Hypercore is designed for "horizontal" bloat: repeating patterns across millions of rows.

These systems are complementary; in fact, TimescaleDB may use TOAST as a fallback for specific data types.

Comparison Matrix: TOAST vs. Hypercore

Feature	TOAST (Vanilla Postgres)	TimescaleDB Hypercore
Primary Goal	Handle values $> 2\text{ KB}$	Optimize time-series patterns
Trigger	Value exceeds `TOAST_TUPLE_THRESHOLD`	Policy-based (e.g., data $> 7\text{ days old}$ )
Scope	Variable-length types (`text`, `bytea`)	All data types
Algorithms	`pglz`, `lz4`	Delta, Delta-of-Delta, RLE, XOR, Dictionary
Granularity	Per individual value	Per batch ( $\approx 1000$ rows)
Data Awareness	Opaque byte stream	Aware of monotonicity and numeric structure
Float Ratio	$\approx 1.0\times$ (None)	$10\text{--}20\times$
Timestamp Ratio	$\approx 1.0\times$ (None)	$50\text{--}100\times$
Text Ratio	$2\text{--}3\times$	$5\text{--}10\times$

The Hypercore Engine: A Hybrid Approach

The hypercore engine manages a transition of data states to balance write speed with read efficiency.

The Transformation Process

When a chunk is compressed, the engine reorganizes the data:

Rows are grouped into batches of up to 1,000.
Each batch is converted into a single row in a compressed table.
Columns are transformed into compressed arrays.

This column-major format allows the database to fetch only the specific fields required for a query, rather than scanning entire rows of irrelevant data.

Deep Dive: Compression Algorithms

1. Delta Encoding

Instead of storing the full value of every data point, delta encoding stores the difference between the current value and the previous one.

Mathematical Representation: $\Delta = x_n - x_{n-1}$

Example: Imagine a sensor recording temperature. Instead of storing 72.5, 72.7, 72.4, the system stores:

Time	Machine	Type	Value	$\rightarrow$	Compressed Value
12:00:00	M_001	temp	72.5	$\rightarrow$	`72.5` (Base)
12:00:05	M_001	temp	72.7	$\rightarrow$	`+0.2`
12:00:10	M_001	temp	72.4	$\rightarrow$	`-0.3`

2. Delta-of-Delta Encoding

For timestamps that occur at regular intervals (e.g., every 5 seconds), even the delta is repetitive. Delta-of-delta stores the change in the change.

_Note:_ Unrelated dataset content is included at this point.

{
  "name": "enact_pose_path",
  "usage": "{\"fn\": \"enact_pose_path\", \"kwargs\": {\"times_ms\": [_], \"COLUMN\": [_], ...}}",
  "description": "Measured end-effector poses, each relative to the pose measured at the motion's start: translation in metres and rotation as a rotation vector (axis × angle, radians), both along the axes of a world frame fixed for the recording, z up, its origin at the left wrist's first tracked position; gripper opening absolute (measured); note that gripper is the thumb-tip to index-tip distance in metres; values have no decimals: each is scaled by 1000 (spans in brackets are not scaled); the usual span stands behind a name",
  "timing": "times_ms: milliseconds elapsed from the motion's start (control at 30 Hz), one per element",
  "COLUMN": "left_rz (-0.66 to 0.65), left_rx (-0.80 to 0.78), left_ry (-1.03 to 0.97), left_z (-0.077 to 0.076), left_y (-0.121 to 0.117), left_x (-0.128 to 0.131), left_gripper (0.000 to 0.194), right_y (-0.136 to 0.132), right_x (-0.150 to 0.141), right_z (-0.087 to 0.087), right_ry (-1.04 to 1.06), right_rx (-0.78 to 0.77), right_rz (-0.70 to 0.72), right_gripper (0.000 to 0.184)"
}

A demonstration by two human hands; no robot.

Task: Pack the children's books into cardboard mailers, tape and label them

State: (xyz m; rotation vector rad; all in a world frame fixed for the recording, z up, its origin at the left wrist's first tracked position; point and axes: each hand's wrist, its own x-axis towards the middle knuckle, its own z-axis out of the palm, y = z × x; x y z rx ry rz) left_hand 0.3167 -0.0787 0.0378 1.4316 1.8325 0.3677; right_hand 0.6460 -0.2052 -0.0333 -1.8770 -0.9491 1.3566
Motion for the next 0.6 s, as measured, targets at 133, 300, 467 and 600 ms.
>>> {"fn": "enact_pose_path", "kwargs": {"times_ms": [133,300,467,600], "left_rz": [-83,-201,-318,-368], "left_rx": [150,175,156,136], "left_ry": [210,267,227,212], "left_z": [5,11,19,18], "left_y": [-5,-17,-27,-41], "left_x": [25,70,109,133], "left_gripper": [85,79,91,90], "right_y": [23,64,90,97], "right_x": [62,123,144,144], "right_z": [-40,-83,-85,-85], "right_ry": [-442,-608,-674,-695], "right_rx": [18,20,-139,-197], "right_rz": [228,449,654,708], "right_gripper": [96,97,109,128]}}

Mathematical Representation: $\Delta^2 = \Delta_n - \Delta_{n-1}$

If the interval is always 5 seconds, the $\Delta$ is always 5, and the $\Delta^2$ is 0. Storing a zero requires significantly fewer bits than storing a timestamp.

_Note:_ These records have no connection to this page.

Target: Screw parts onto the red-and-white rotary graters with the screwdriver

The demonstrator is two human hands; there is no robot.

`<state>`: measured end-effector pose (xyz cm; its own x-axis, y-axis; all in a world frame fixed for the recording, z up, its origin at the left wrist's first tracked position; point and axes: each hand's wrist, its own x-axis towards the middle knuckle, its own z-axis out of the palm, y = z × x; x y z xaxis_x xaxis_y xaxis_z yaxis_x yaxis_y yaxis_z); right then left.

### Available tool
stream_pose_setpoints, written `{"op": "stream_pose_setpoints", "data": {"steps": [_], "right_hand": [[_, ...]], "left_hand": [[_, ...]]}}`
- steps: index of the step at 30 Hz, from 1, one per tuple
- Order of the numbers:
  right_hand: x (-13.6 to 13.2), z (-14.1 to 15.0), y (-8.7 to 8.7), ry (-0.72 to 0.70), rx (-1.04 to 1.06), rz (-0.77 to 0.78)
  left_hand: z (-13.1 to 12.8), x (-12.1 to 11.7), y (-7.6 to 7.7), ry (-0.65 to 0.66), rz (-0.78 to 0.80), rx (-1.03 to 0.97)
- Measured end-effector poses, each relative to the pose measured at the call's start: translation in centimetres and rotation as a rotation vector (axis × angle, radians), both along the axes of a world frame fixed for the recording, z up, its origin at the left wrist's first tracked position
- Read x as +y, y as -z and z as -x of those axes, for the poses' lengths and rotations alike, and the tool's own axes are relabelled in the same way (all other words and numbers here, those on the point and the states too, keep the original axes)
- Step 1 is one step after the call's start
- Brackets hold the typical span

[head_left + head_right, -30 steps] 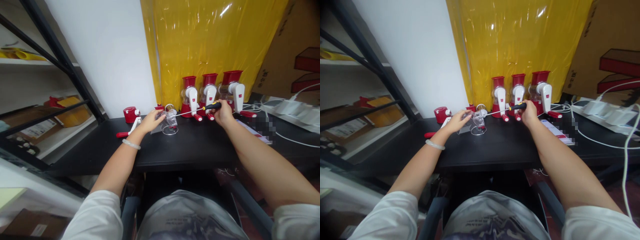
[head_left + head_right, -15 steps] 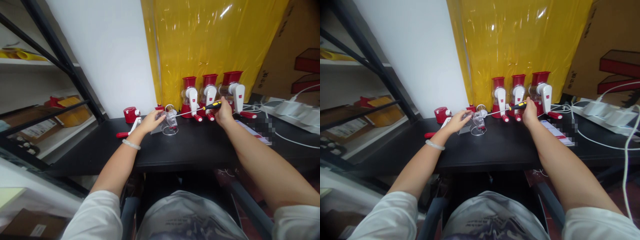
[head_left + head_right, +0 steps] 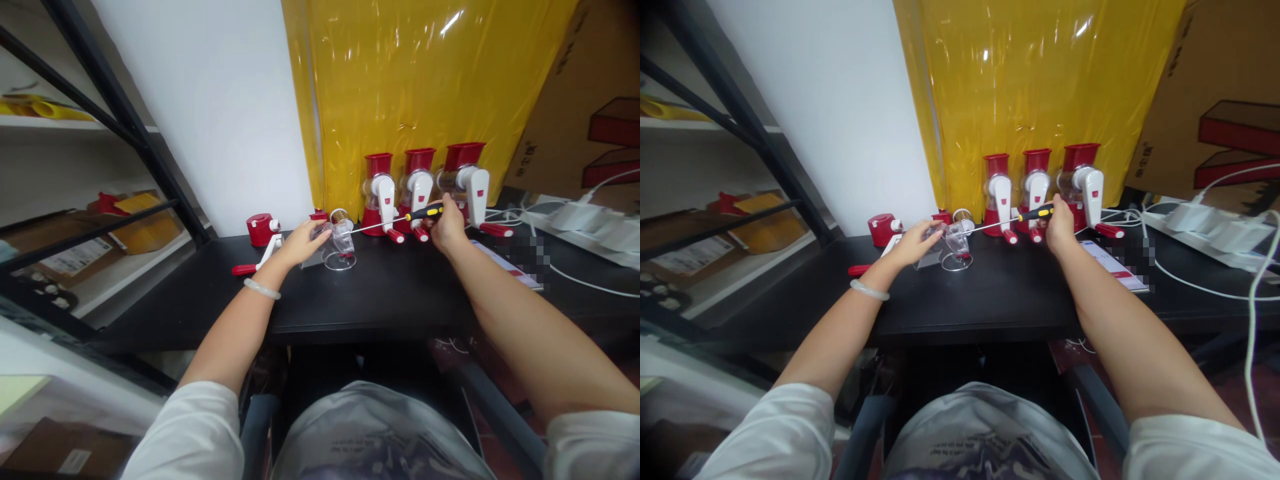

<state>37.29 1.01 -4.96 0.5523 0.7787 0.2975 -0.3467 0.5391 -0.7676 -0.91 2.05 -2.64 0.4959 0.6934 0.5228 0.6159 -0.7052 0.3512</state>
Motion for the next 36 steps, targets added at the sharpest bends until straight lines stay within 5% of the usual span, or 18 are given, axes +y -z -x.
{"op": "stream_pose_setpoints", "data": {"steps": [36], "right_hand": [[-0.4,0.6,-0.7,0.01,0.091,0.076]], "left_hand": [[-0.1,-0.3,-0.2,-0.017,0.019,0.009]]}}
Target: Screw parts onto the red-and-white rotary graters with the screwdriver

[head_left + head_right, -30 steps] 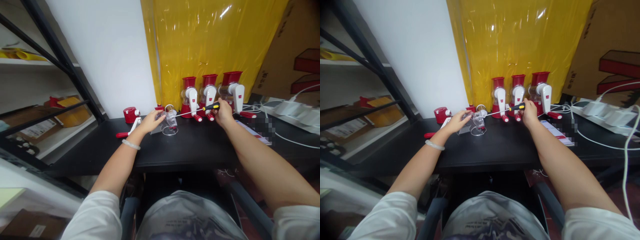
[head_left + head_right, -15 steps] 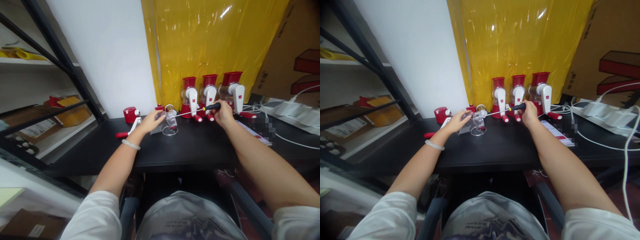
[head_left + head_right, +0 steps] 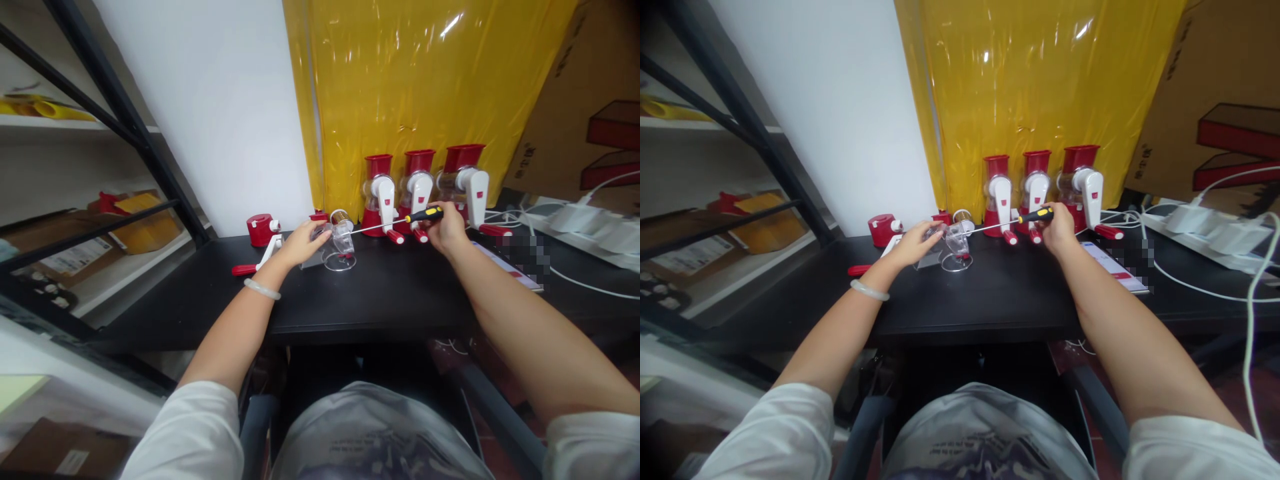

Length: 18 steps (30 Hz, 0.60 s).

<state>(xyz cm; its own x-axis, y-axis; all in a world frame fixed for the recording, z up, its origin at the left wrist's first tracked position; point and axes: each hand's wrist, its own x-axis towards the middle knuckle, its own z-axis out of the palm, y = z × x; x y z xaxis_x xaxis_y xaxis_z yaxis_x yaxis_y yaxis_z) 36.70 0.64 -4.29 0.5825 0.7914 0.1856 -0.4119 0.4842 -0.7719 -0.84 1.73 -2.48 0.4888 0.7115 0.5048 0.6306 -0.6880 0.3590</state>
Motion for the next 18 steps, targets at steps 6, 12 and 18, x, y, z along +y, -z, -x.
{"op": "stream_pose_setpoints", "data": {"steps": [6,12,18], "right_hand": [[0.21,-0.33,0.4,0.076,-0.047,0.061],[0.11,-0.03,0.3,0.075,-0.06,0.011],[-0.02,0.22,-0.17,0.047,-0.007,0.052]], "left_hand": [[0.04,0.13,0.06,0.002,0.0,-0.008],[0.03,0.08,0.05,0.0,-0.001,-0.008],[-0.02,-0.11,-0.01,0.003,-0.005,-0.011]]}}
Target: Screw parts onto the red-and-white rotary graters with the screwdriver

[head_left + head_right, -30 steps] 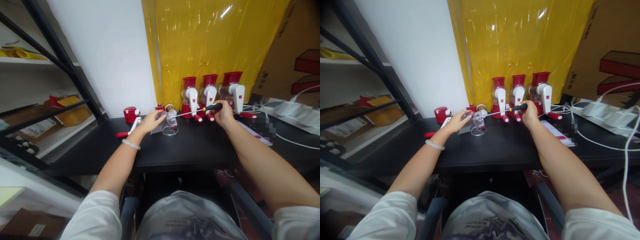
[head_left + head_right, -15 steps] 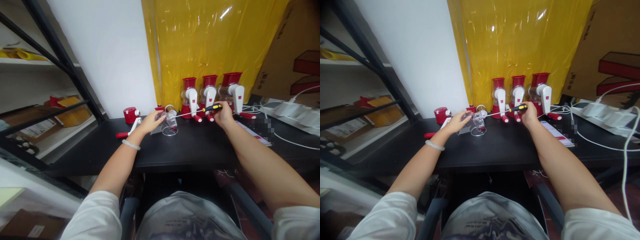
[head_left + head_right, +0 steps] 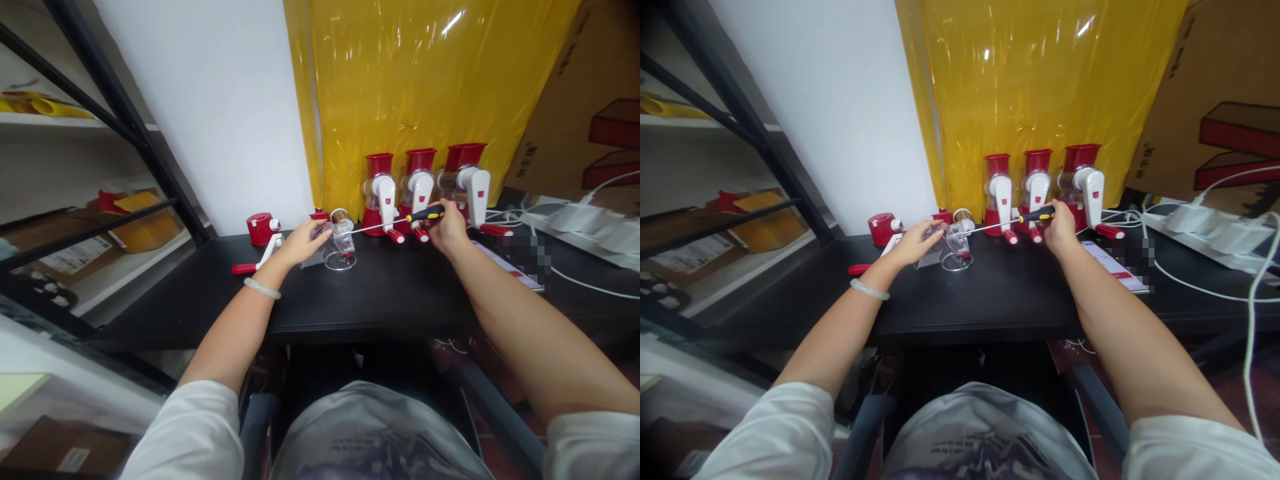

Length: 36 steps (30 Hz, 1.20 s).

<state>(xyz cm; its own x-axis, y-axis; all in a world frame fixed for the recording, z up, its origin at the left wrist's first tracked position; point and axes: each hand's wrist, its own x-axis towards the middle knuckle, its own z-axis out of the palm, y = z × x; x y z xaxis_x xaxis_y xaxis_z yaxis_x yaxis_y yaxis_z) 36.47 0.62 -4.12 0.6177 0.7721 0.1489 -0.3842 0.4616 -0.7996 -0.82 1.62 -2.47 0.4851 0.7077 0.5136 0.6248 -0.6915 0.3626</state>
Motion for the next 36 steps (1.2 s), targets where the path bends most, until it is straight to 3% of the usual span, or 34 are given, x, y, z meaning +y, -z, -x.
{"op": "stream_pose_setpoints", "data": {"steps": [5,13,19,27,36], "right_hand": [[0.19,-0.46,0.47,0.023,-0.021,0.002],[0.22,-0.53,0.11,-0.06,0.06,-0.058],[0.12,-0.36,0.44,0.044,-0.022,-0.037],[0.56,-0.74,0.49,-0.031,0.042,-0.044],[0.07,-0.26,0.25,0.003,-0.021,-0.029]], "left_hand": [[-0.03,-0.01,-0.06,-0.004,0.006,0.004],[0.0,0.06,-0.01,-0.005,0.006,0.007],[0.0,0.11,0.02,-0.002,0.009,0.003],[0.09,0.35,0.16,-0.001,0.008,-0.004],[0.1,0.39,0.25,0.008,0.003,-0.011]]}}
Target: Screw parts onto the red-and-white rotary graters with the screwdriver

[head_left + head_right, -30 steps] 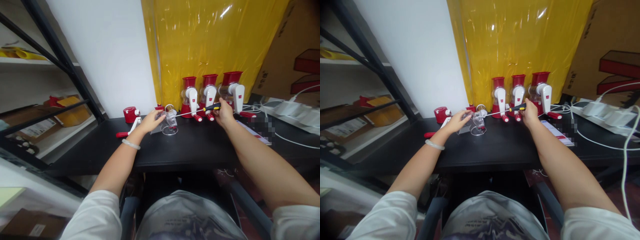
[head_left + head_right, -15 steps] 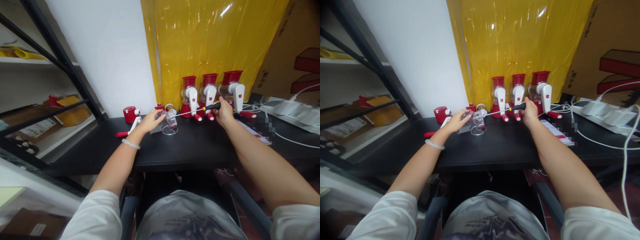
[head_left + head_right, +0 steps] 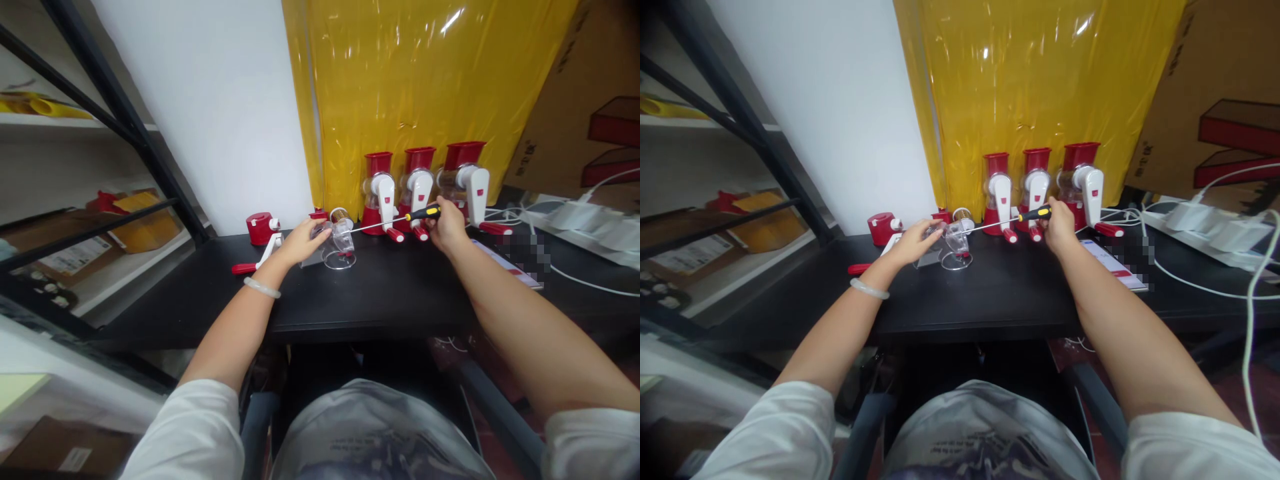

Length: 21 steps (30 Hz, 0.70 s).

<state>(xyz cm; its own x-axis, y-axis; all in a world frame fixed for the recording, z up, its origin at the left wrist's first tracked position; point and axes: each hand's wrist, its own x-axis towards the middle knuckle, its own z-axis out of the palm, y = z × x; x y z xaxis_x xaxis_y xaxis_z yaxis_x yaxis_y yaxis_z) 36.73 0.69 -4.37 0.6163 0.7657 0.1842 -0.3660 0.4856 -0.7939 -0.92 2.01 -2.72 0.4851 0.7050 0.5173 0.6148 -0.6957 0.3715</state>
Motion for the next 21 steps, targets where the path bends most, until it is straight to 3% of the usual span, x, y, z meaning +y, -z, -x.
{"op": "stream_pose_setpoints", "data": {"steps": [5,11,16,21], "right_hand": [[0.1,-0.1,0.0,-0.033,0.048,0.018],[0.4,-0.6,0.7,0.06,-0.071,0.008],[0.7,-0.5,0.6,0.033,-0.026,-0.015],[0.6,-0.9,0.9,0.054,-0.068,0.048]], "left_hand": [[-0.1,-0.1,0.0,-0.018,0.0,0.008],[-0.1,0.1,0.0,-0.013,-0.016,0.021],[0.0,-0.1,-0.1,-0.012,-0.006,0.018],[-0.1,-0.3,-0.2,-0.012,0.012,0.006]]}}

3. Run-Length Encoding (RLE)

RLE is ideal for columns with low cardinality or high repetition, such as device_id or status. Instead of repeating the same string 1,000 times, it stores the value once and a count of its repetitions.

Data Transformation: ~~MACHINE_001, MACHINE_001, MACHINE_001, MACHINE_001~~ $\rightarrow$ (MACHINE_001, 4)

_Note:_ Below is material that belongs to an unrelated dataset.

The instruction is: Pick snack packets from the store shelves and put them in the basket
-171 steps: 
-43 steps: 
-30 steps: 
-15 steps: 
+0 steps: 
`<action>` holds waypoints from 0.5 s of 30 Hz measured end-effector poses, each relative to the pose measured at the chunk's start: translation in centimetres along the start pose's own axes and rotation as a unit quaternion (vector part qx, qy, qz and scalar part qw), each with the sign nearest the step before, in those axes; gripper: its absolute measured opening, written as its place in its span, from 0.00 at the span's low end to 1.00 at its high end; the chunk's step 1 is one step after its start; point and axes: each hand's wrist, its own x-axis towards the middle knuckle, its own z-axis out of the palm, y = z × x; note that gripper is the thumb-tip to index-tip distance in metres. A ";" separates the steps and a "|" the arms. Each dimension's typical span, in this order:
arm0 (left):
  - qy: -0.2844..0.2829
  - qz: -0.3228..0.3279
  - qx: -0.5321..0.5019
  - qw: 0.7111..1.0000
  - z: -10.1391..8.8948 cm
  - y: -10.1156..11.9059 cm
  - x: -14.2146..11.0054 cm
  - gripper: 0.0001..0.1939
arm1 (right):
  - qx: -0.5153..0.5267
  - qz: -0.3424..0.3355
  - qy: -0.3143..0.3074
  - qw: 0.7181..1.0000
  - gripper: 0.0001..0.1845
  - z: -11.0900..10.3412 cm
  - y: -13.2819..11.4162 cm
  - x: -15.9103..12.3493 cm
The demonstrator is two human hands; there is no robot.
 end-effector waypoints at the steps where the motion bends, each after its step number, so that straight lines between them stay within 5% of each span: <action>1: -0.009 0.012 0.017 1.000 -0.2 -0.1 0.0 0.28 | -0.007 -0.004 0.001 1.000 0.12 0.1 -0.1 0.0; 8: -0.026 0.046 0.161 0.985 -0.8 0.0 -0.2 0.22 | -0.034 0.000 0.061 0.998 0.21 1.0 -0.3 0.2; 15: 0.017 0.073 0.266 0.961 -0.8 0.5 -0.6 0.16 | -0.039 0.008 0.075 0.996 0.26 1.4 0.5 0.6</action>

-- Conceptual representation of a compressed batch
SELECT 
    ARRAY['12:00:00', '12:00:05', '12:00:10'] as time,
    ARRAY['MACHINE_001'::text, 3] as machine_id, -- RLE: Value + Count
    ARRAY[72.5, 0.2, -0.3] as temp_delta;       -- Delta Encoding

By combining these techniques, TimescaleDB transforms bulky, row-oriented time-series data into a lean, columnar format that slashes storage costs and accelerates analytical performance.